IMAU70080革蘭氏陽性,接觸酶陰性,能發酵葡萄糖但不產生氣體,屬同型乳酸發酵類型。在15℃生長,45℃生長良好,p H值4.5生長。發酵核糖、葡萄糖、甘露糖、果糖、半乳糖、蔗糖、麥芽糖、纖維二糖、蕈糖、乳糖、蜜二糖、棉籽糖、甘露醇、山梨醇,七葉苷、水楊苷、扁桃苷和葡萄糖酸鹽產酸,與植物乳桿菌發酵特性一致,故判定為植物乳桿菌。

IMAU70083,IMAU70084,IMAU70085均為革蘭氏陽性,接觸酶陰性,不發酵葡萄糖產氣,屬同型乳酸發酵類型。在15、45℃均生長良好,發酵核糖,葡萄糖、甘露糖、果糖、半乳糖,蔗糖、麥芽糖、纖維二糖、蕈糖、松三糖、甘露醇、山梨醇、七葉苷、水楊苷、扁桃苷和葡萄糖酸鈉,不發酵阿拉伯糖、木糖、鼠李糖。這些菌經鑒定為干酪乳桿菌。

表1 酸粥發酵液樣品中乳酸菌鑒定結果Tab.1 The identification result of lactic acid bacteria of the naturally fermented conjee starter culture

2.2.2 16S rRNA序列分析結果 采集自鄂爾多斯市不同地區的6份酸粥發酵劑樣品,在3個溫度下分離培養共得到18株乳桿菌。對這些分離株進行16S rRNA序列分析。
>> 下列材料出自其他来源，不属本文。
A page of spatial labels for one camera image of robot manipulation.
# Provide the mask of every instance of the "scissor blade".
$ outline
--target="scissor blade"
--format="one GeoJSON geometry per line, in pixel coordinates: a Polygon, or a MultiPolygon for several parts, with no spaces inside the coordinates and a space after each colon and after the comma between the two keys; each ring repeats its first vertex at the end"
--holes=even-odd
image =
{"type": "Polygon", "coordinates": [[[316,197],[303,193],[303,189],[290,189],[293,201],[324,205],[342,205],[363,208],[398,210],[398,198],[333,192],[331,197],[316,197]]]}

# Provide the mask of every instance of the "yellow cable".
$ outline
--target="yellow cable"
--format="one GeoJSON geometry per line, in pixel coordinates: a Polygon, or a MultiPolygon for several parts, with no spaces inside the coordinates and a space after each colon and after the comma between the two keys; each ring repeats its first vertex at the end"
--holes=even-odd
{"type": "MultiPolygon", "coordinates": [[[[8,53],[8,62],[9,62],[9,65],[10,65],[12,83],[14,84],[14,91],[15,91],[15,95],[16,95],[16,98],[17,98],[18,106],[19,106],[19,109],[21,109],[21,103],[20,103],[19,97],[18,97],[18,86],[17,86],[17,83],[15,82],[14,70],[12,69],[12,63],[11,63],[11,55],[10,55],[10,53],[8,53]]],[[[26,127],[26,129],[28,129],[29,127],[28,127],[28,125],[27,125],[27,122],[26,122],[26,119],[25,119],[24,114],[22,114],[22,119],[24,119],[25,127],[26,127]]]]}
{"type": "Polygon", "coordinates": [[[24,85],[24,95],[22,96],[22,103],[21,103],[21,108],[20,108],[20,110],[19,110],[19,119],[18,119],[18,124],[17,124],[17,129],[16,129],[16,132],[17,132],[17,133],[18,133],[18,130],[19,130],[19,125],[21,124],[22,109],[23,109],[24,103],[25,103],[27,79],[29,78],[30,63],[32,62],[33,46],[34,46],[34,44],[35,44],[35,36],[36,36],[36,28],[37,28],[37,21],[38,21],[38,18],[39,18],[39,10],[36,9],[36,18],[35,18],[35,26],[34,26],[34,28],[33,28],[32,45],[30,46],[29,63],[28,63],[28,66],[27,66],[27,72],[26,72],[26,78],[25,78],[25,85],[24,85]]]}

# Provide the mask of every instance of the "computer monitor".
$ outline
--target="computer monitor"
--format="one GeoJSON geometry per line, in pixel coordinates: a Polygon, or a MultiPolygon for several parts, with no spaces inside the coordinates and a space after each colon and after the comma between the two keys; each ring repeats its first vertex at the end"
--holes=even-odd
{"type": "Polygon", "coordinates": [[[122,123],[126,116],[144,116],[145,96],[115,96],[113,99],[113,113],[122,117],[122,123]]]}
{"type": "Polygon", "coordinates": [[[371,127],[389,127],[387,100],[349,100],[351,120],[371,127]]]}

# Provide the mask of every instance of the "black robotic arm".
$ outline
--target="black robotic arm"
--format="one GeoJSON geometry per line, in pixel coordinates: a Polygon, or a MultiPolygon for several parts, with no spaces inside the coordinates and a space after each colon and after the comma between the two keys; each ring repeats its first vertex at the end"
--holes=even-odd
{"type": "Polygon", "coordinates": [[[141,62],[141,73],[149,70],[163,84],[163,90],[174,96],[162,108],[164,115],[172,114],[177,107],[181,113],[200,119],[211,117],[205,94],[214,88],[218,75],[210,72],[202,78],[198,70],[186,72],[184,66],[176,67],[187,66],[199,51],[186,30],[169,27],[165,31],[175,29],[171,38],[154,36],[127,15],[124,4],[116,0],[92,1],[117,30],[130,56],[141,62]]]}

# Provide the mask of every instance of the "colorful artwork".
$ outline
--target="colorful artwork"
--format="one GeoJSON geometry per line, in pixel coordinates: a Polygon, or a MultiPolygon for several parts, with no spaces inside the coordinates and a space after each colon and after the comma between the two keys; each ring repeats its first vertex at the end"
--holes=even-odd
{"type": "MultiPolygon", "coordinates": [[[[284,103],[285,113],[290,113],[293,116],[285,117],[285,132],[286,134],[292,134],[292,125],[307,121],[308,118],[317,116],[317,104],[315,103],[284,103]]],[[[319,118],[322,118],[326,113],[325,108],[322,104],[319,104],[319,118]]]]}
通過BLAST序列比對分析和系統進化樹分析可知:8株菌與L.caseiATCC334的同源性在99%以上,從而將這8株菌歸屬為L.casei;有2株菌的16S rDNA/rRNA序列與菌株L.plantarumWCFS1的同源性是100%,認為這兩株菌為L.plantarum;有3株菌與菌株L actobacillus.brevisATCC367的同源性達99%以上,故判定此3株菌株為L.brevis;另有1株菌與L actobacillus f ermentumIFO3956的同源性達100%,認為這株菌為L.f ermentum;與L.helveticusDPC4571的同源性都在99%以上的4株菌定為L.helveticus。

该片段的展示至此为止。